After decades of patient mismanagement and loving neglect, The Ford County Times went bankrupt in 1970. The owner and publisher, Miss Emma Caudle, was ninety-three years old and strapped to a bed in a nursing home in Tupelo. The editor, her son Wilson Caudle, was in his seventies and had a plate in his head from the First War. A perfect circle of dark grafted skin covered the plate at the top of his long, sloping forehead, and throughout his adult life he had endured the nickname of Spot. Spot did this. Spot did that. Here, Spot. There, Spot.

In his younger years, he covered town meetings, football games, elections, trials, church socials, all sorts of activities in Ford County. He was a good reporter, thorough and intuitive. Evidently, the head wound did not affect his ability to write. But sometime after the Second War the plate apparently shifted, and Mr. Caudle stopped writing everything but the obituaries. He loved obituaries. He spent hours on them. He filled paragraphs of eloquent prose detailing the lives of even the humblest of Ford Countians. And the death of a wealthy or prominent citizen was front page news, with Mr. Caudle seizing the moment. He never missed a wake or a funeral, never wrote anything bad about anyone. All received glory in the end. Ford County was a wonderful place to die. And Spot was a very popular man, even though he was crazy.

The only real crisis of his journalistic career happened in 1967, about the time the civil rights movement finally made it to Ford County. The paper had never shown the slightest hint of racial tolerance. No black faces appeared in its pages, except those belonging to known or suspected criminals. No black wedding announcements. No black honor students or baseball teams. But in 1967, Mr. Caudle made a startling discovery. He awoke one morning to the realization that black people were dying in Ford County, and their deaths were not being properly reported. There was a whole, new, fertile world of obituaries waiting out there, and Mr. Caudle set sail in dangerous and uncharted waters. On Wednesday, March 8, 1967, the Times became the first white-owned weekly in Mississippi to run the obituary of a Negro. For the most part, it went unnoticed.

The following week, he ran three black obituaries, and people were beginning to talk. By the fourth week, a regular boycott was under way, with subscriptions being canceled and advertisers holding their money. Mr. Caudle knew what was happening, but he was too impressed with his new status as an integrationist to worry about such trivial matters as sales and profits. Six weeks after the historic obituary, he announced, on the front page and in bold print, his new policy. He explained to the public that he would publish whatever he damned well pleased, and if the white folks didn't like it, then he would simply cut back on their obituaries.

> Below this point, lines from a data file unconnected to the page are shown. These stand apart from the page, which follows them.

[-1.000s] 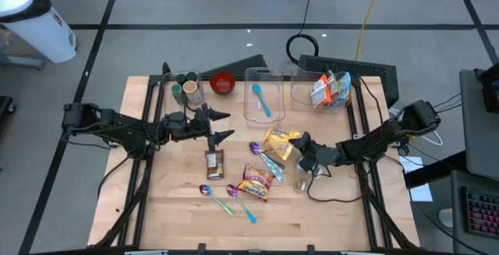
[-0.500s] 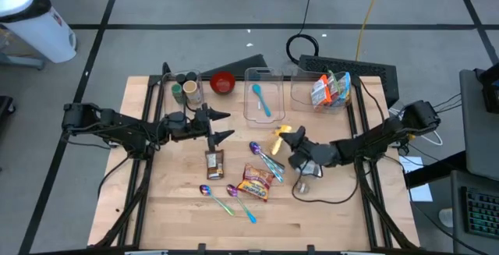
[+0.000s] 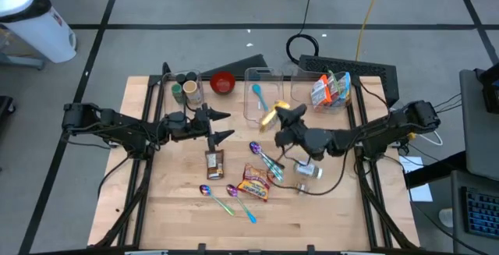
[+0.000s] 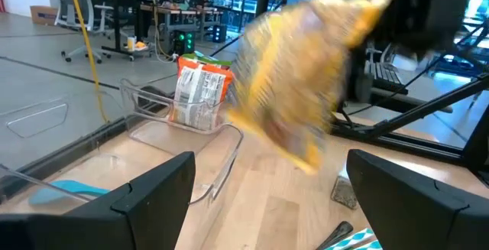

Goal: Pick & Place Food Item
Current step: Put the yellow noodle pack into the right transparent bin

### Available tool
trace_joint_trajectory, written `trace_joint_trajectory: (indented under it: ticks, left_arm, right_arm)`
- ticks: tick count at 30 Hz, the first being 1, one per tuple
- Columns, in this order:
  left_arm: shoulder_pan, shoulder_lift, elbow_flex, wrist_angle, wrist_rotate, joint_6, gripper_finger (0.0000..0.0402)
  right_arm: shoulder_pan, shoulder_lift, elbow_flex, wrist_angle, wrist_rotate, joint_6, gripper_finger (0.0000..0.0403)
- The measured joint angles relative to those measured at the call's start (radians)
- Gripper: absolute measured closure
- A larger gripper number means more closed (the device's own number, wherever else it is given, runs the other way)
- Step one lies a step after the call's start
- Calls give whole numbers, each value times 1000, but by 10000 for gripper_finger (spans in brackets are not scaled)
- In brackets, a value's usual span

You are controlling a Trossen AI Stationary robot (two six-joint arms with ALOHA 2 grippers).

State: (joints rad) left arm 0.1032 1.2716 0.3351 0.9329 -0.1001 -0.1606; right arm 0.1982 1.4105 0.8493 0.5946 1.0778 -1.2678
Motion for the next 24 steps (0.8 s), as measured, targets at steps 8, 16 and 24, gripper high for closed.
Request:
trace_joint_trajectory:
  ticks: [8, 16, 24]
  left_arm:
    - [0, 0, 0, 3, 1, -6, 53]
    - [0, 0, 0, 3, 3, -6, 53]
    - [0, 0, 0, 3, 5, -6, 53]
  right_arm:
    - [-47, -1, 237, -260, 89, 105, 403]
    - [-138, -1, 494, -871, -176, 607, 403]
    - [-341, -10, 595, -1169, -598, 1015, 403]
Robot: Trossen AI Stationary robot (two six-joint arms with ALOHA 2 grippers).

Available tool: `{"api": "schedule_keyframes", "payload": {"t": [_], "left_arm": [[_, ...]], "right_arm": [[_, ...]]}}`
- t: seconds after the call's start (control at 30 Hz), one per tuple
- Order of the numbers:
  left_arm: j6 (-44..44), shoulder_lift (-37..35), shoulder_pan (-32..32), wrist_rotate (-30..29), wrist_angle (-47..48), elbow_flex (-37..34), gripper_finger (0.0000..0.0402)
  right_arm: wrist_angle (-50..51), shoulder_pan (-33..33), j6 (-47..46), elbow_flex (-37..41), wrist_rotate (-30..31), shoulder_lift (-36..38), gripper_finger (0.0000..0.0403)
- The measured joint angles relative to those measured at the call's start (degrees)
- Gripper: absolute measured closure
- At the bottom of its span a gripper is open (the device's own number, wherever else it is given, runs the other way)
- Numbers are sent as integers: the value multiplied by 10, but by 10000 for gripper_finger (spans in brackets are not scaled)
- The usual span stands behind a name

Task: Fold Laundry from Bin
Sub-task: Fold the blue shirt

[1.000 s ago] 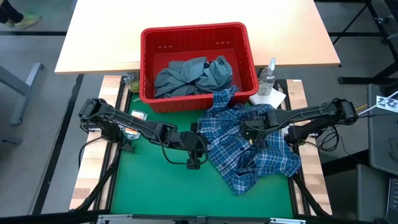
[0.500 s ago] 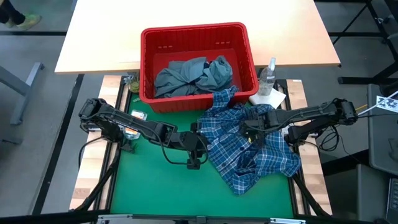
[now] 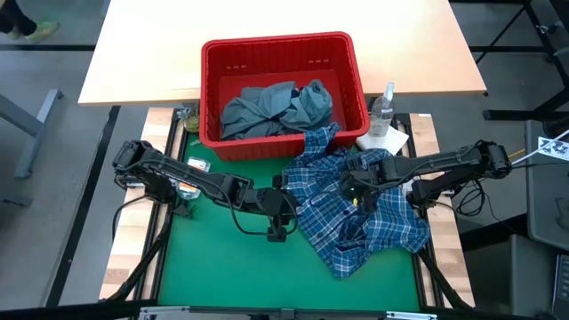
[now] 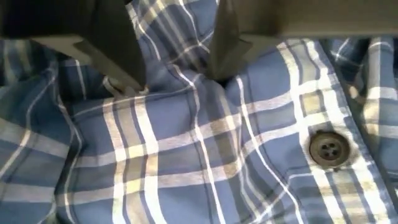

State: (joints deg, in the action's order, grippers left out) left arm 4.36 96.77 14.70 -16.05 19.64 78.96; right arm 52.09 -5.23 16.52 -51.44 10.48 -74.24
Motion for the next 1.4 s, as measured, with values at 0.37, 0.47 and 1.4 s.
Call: {"api": "schedule_keyframes", "payload": {"t": [0.37,0.47,1.4], "left_arm": [[0,0,0,0,0,0,273],[0,0,0,0,0,0,273],[30,-6,1,-133,0,0,273]], "right_arm": [[-59,0,13,0,-60,0,387],[-89,0,16,0,-65,0,393],[36,0,192,-483,138,0,402]]}}
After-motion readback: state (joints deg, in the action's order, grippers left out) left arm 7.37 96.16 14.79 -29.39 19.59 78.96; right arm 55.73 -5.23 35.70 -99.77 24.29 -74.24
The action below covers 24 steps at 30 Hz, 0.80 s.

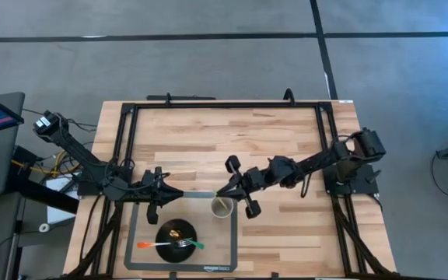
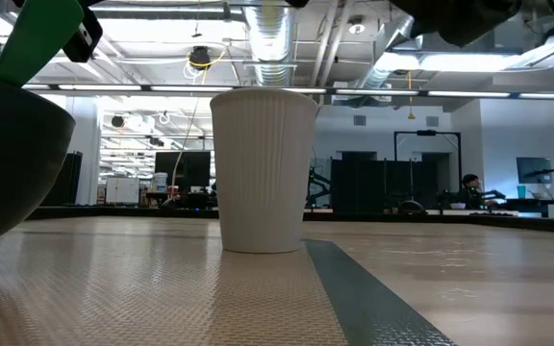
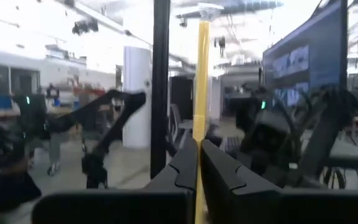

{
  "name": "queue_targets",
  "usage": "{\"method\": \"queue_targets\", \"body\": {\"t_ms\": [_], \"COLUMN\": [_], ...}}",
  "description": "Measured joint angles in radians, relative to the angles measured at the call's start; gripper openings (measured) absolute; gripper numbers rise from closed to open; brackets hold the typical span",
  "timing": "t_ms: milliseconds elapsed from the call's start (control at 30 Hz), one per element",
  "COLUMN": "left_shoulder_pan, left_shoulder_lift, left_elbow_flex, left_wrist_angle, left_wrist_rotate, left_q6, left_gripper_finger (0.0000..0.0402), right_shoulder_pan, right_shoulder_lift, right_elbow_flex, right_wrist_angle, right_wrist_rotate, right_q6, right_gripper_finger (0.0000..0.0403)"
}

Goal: Pick & Place Utensil
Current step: Put the yellow straw into the white cup on the transparent mat

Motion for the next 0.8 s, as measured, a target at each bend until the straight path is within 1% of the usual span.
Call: {"method": "queue_targets", "body": {"t_ms": [133,233,367,533,633,700,800], "left_shoulder_pan": [0.000,0.000,0.000,0.000,0.000,0.000,0.000], "left_shoulder_lift": [0.000,0.000,0.000,0.000,0.000,0.000,0.000], "left_elbow_flex": [0.000,0.000,0.000,0.000,0.000,0.000,0.000], "left_wrist_angle": [0.000,0.000,0.000,-0.001,-0.001,-0.001,-0.001], "left_wrist_rotate": [0.000,0.000,0.000,0.000,0.000,0.000,0.000], "left_q6": [0.000,0.000,0.000,0.000,0.000,0.000,0.000], "left_gripper_finger": [0.0033,0.0033,0.0033,0.0033,0.0033,0.0033,0.0033], "right_shoulder_pan": [0.001,0.001,0.016,0.028,0.021,0.016,0.003], "right_shoulder_lift": [0.005,0.009,0.034,0.032,0.029,0.028,0.029], "right_elbow_flex": [0.007,0.012,0.009,0.009,0.010,0.010,0.010], "right_wrist_angle": [-0.039,-0.036,-0.116,-0.233,-0.209,-0.206,-0.232], "right_wrist_rotate": [0.025,0.027,0.052,0.058,0.067,0.094,0.108], "right_q6": [-0.043,-0.014,0.012,0.034,0.071,0.099,0.110], "right_gripper_finger": [0.0006,0.0006,0.0006,0.0006,0.0006,0.0010,0.0025]}}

Now, dying properly is an important part of living in Mississippi, for whites and blacks, and the thought of being laid to rest without the benefit of one of Spot's glorious send-offs was more than most whites could stand. And they knew he was crazy enough to carry out his threat.

The next edition was filled with all sorts of obituaries, blacks and whites, all neatly alphabetized and desegregated. It sold out, and a brief period of prosperity followed.

The bankruptcy was called involuntary, as if others had eager volunteers. The pack was led by a print supplier from Memphis that was owed $60,000. Several creditors had not been paid in six months. The old Security Bank was calling in a loan.

I was new, but I'd heard the rumors. I was sitting on a desk in the front room of the Times's offices reading a magazine, when a midget in a pair of pointed toes strutted in the front door and asked for Wilson Caudle.

"He's at the funeral home," I said.

He was a cocky midget. I could see a gun on his hip under a wrinkled navy blazer, a gun worn in such a manner so that folks would see it. He probably had a permit, but in Ford County one was not really needed, not in 1970. In fact, permits were frowned upon. "I need to serve these papers on him," he said, waving an envelope.

I was not about to be helpful, but it's difficult being rude to a midget. Even one with a gun. "He's at the funeral home," I repeated.

"Then I'll just leave them with you," he declared.

Although I'd been around for less than two months, and though I'd gone to college up North, I had learned a few things. I knew that good papers were not served on people. They were mailed or shipped or hand-delivered, but never served. The papers were trouble, and I wanted no part of them.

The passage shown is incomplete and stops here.